### Your assignment
Every record that follows should be output exactly as it is given.

━━━━━ Input for this task

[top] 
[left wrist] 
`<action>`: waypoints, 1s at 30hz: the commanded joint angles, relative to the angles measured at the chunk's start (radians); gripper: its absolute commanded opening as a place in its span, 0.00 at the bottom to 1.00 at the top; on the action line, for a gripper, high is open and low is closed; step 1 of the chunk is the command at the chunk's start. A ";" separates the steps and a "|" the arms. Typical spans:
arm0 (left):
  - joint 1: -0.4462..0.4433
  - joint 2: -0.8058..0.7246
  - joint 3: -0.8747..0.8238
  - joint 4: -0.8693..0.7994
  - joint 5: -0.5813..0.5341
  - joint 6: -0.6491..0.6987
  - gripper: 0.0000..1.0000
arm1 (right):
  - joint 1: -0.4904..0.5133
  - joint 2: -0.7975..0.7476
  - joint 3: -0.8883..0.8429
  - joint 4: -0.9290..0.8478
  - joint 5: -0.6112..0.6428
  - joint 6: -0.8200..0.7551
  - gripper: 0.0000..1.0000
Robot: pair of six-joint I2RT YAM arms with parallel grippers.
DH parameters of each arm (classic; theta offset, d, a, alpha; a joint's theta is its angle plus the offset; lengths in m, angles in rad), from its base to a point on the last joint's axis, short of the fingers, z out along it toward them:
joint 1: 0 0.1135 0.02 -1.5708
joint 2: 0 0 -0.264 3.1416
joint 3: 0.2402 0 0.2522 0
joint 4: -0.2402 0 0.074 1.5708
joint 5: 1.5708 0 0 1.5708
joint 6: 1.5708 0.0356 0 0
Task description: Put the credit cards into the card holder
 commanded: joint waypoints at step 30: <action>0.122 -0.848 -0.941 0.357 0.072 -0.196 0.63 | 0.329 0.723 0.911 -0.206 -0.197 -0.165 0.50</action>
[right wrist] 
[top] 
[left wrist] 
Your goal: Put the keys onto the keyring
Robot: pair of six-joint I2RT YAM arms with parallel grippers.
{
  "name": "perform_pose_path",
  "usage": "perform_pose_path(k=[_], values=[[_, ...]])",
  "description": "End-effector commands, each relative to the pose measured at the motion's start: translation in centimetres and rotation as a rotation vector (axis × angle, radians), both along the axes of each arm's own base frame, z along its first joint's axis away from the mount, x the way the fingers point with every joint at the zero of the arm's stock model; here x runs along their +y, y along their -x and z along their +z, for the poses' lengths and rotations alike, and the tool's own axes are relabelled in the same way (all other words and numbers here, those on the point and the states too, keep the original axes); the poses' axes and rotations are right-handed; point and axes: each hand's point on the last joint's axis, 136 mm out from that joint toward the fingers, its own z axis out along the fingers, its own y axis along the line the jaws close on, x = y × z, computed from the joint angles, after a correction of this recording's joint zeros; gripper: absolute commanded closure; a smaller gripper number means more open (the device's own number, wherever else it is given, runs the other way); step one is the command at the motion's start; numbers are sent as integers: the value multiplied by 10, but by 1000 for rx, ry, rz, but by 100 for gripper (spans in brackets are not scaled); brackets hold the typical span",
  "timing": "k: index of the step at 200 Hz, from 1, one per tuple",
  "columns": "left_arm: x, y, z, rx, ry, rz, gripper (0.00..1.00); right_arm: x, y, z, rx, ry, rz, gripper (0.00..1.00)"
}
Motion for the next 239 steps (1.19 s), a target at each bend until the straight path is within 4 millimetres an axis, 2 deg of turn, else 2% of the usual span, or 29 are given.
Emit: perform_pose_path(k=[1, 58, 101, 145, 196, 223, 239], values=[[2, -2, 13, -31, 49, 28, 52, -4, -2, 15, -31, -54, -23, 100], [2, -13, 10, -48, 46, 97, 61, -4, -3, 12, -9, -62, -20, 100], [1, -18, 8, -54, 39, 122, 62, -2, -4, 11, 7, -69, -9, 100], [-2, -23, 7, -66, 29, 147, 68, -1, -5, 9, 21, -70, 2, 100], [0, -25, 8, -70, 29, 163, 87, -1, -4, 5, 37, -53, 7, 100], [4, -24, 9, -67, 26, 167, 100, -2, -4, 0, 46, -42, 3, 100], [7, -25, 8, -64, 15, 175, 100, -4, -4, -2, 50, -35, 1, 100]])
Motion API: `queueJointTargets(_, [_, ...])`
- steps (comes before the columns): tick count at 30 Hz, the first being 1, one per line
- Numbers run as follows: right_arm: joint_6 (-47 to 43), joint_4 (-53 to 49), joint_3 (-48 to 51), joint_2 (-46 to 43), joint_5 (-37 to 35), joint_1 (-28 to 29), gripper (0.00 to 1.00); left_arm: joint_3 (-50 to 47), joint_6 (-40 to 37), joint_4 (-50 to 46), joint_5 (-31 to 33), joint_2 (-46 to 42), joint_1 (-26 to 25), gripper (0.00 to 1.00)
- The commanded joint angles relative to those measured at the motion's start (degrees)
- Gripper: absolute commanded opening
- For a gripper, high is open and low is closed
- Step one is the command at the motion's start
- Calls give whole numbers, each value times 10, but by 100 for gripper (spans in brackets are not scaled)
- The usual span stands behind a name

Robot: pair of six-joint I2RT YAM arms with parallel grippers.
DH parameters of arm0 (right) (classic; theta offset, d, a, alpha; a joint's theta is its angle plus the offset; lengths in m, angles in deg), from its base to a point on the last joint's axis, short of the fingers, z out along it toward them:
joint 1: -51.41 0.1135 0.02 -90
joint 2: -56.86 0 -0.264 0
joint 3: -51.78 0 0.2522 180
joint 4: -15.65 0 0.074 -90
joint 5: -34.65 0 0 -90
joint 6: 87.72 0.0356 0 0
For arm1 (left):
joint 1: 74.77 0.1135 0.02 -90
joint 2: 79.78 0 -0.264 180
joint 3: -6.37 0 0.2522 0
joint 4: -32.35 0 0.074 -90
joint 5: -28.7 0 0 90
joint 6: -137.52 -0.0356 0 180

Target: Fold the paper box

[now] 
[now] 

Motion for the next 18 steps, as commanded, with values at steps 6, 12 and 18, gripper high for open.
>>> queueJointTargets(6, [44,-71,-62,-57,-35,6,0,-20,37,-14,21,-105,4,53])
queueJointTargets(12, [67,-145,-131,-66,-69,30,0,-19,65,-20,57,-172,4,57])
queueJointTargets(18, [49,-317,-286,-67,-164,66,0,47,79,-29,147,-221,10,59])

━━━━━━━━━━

### Solution
[top] 
[left wrist] 
`<action>`: waypoints, 1s at 30hz: the commanded joint angles, relative to the angles measured at the chunk's start (radians); gripper: its absolute commanded opening as a place in its span, 0.00 at the bottom to 1.00 at the top; on the action line, for a gripper, high is open and low is closed; step 1 of the chunk is the command at the chunk's start. A ";" separates the steps and a "|" the arms. Typical spans:
arm0 (left):
  - joint 1: -0.4462..0.4433
  - joint 2: -0.8058..0.7246
  - joint 3: -0.8747..0.8238
  - joint 4: -0.8693..0.7994
  - joint 5: -0.5813..0.5341
  - joint 6: -0.6491..0.6987
  - gripper: 0.0000..1.0000
arm1 (right):
  - joint 1: -0.4904..0.5133
  - joint 2: -0.7975..0.7476
  - joint 3: -0.8883..0.8429
  - joint 4: -0.9290..0.8478
  - joint 5: -0.6112..0.6428
  - joint 6: -0.8200..0.7551
  - gripper: 0.0000..1.0000
Robot: pair of six-joint I2RT YAM arms with parallel grippers.
DH parameters of each arm (classic; theta offset, d, a, alpha; a joint's theta is its angle plus the offset; lengths in m, angles in rad), from its base to a point on the last joint's axis, short of the fingers, z out along it toward them:
joint 1: 0 0.1135 0.02 -1.5708
joint 2: 0 0 -0.264 3.1416
joint 3: 0.2402 0 0.2522 0
joint 4: -0.2402 0 0.074 1.5708
joint 5: 1.5708 0 0 1.5708
joint 6: 1.5708 0.0356 0 0
Task description: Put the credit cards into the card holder
 commanded: joint waypoints at step 30: <action>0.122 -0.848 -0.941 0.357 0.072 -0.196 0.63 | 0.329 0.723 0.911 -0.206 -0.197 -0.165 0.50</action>
[right wrist] 
[top] 
[left wrist] 
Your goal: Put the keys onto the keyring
Robot: pair of six-joint I2RT YAM arms with parallel grippers.
{
  "name": "perform_pose_path",
  "usage": "perform_pose_path(k=[_], values=[[_, ...]])",
  "description": "End-effector commands, each relative to the pose measured at the motion's start: translation in centimetres and rotation as a rotation vector (axis × angle, radians), both along the axes of each arm's own base frame, z along its first joint's axis away from the mount, x the way the fingers point with every joint at the zero of the arm's stock model; here x runs along their +y, y along their -x and z along their +z, for the poses' lengths and rotations alike, and the tool's own axes are relabelled in the same way (all other words and numbers here, those on the point and the states too, keep the original axes); the poses' axes and rotations are right-handed; point and axes: each hand's point on the last joint's axis, 136 mm out from that joint toward the fingers, its own z axis out along the fingers, its own y axis along the line the jaws close on, x = y × z, computed from the joint angles, after a correction of this recording's joint zeros; gripper: absolute commanded closure; a smaller gripper number means more open (the device's own number, wherever else it is given, runs the other way); step one is the command at the motion's start; numbers are sent as integers: the value multiplied by 10, but by 1000 for rx, ry, rz, but by 100 for gripper (spans in brackets are not scaled); brackets hold the typical span",
  "timing": "k: index of the step at 200 Hz, from 1, one per tuple",
  "columns": "left_arm: x, y, z, rx, ry, rz, gripper (0.00..1.00); right_arm: x, y, z, rx, ry, rz, gripper (0.00..1.00)"
}
Motion for the next 239 steps (1.19 s), a target at each bend until the straight path is within 4 millimetres an axis, 2 deg of turn, else 2% of the usual span, or 29 are given.
Emit: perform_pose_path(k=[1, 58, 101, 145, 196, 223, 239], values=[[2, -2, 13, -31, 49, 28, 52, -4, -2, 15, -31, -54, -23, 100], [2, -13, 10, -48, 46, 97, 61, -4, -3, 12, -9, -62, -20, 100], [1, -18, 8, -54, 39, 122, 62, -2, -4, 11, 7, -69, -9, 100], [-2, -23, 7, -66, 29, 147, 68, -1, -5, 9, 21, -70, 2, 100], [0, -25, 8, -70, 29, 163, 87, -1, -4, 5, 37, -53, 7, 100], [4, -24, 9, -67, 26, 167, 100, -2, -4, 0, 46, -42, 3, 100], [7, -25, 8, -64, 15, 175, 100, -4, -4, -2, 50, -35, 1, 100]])
Motion API: `queueJointTargets(_, [_, ...])`
- steps (comes before the columns): tick count at 30 Hz, the first being 1, one per line
- Numbers run as follows: right_arm: joint_6 (-47 to 43), joint_4 (-53 to 49), joint_3 (-48 to 51), joint_2 (-46 to 43), joint_5 (-37 to 35), joint_1 (-28 to 29), gripper (0.00 to 1.00); left_arm: joint_3 (-50 to 47), joint_6 (-40 to 37), joint_4 (-50 to 46), joint_5 (-31 to 33), joint_2 (-46 to 42), joint_1 (-26 to 25), gripper (0.00 to 1.00)
- The commanded joint angles relative to those measured at the motion's start (degrees)
- Gripper: absolute commanded opening
- For a gripper, high is open and low is closed
- Step one is the command at the motion's start
- Calls give whole numbers, each value times 10, but by 100 for gripper (spans in brackets are not scaled)
- The usual span stands behind a name

Robot: pair of six-joint I2RT YAM arms with parallel grippers.
DH parameters of arm0 (right) (classic; theta offset, d, a, alpha; a joint's theta is its angle plus the offset; lengths in m, angles in deg), from its base to a point on the last joint's axis, short of the fingers, z out along it toward them:
joint 1: -51.41 0.1135 0.02 -90
joint 2: -56.86 0 -0.264 0
joint 3: -51.78 0 0.2522 180
joint 4: -15.65 0 0.074 -90
joint 5: -34.65 0 0 -90
joint 6: 87.72 0.0356 0 0
For arm1 (left):
joint 1: 74.77 0.1135 0.02 -90
joint 2: 79.78 0 -0.264 180
joint 3: -6.37 0 0.2522 0
joint 4: -32.35 0 0.074 -90
joint 5: -28.7 0 0 90
joint 6: -137.52 -0.0356 0 180

Target: Fold the paper box

[now] 
[now] 

Motion for the next 18 steps, as commanded, with values at steps 6, 12 and 18, gripper high for open.
>>> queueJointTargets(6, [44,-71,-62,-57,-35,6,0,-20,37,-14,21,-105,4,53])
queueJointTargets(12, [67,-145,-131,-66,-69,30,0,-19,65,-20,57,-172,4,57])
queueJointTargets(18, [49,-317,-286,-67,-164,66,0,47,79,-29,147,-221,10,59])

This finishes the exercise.